Spring 2013

Jen-Ai Lai

Schulich Leader at University of British Columbia

I have always thought that a university should have trees. Neither books nor grand buildings, but trees. Just trees. Lots and lots of trees.

Over the past eight months, I have come to discover that UBC is one such university, filled with trees –trees whose roots grow deep, and branches reach high.

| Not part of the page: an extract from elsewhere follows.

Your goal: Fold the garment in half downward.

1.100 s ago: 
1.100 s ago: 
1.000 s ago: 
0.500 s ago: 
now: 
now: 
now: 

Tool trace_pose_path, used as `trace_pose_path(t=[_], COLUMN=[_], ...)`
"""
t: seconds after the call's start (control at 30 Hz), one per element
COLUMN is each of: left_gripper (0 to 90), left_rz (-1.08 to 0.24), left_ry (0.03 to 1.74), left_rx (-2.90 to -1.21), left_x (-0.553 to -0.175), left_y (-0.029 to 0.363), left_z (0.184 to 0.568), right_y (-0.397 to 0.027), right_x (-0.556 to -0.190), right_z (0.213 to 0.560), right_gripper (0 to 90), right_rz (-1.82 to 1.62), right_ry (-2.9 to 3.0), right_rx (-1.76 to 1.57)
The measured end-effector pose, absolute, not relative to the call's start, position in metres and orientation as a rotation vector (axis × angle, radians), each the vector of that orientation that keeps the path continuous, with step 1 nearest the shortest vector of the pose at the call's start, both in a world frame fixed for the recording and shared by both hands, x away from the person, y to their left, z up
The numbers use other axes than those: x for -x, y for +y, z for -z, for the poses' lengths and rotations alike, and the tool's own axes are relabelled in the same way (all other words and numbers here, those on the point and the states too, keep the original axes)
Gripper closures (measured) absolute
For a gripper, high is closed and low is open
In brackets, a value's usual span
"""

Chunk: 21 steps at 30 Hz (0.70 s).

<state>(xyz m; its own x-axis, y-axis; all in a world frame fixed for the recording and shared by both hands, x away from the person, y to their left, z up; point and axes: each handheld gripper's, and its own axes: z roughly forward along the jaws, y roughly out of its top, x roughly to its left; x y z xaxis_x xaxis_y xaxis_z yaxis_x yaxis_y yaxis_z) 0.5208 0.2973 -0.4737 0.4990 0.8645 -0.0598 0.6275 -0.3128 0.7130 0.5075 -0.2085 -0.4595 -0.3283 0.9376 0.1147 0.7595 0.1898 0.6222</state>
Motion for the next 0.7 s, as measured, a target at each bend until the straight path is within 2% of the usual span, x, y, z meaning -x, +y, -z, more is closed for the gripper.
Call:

Like seeds blown by the wind, setting roots in a new environment with new faces and new ways of learning can be a difficult process. First semester was a whirlwind of new experiences, both with highs and lows. As young saplings, it is easy enough to get knocked over by even the slightest of breezes or bitten by sharp frosts. Midterms, papers and exams fly at you quickly and can be a humbling experience despite the amount of time and effort you have poured into the course. But as time goes on, harsh elements make roots grow stronger and deeper as they search for different ways to approach problems and manage time. New branches develop from being exposed to innovative ideas by passionate professors, trying new extracurricular activities. As second semester proceeded, I decided to branch-out and talk to more people. In addition to academics and the previous outside activities, I became involved as an executive member with UBC’s Reality Club (a club which aims to spread awa reness about Taiwanese culture) and prepared my summer abroad, as a volunteer responsible for providing medical education and services in remote areas China and Taiwan.

All around me here at UBC, I see beautiful trees. Trees that have started from tiny seeds carried to this place by winds from all corners of the earth; each unique and inspirational. Trees whose roots grow deep and branches reach high.
And I look forward to nourishing mine and watching it grow, as a Schulich Leader in second year.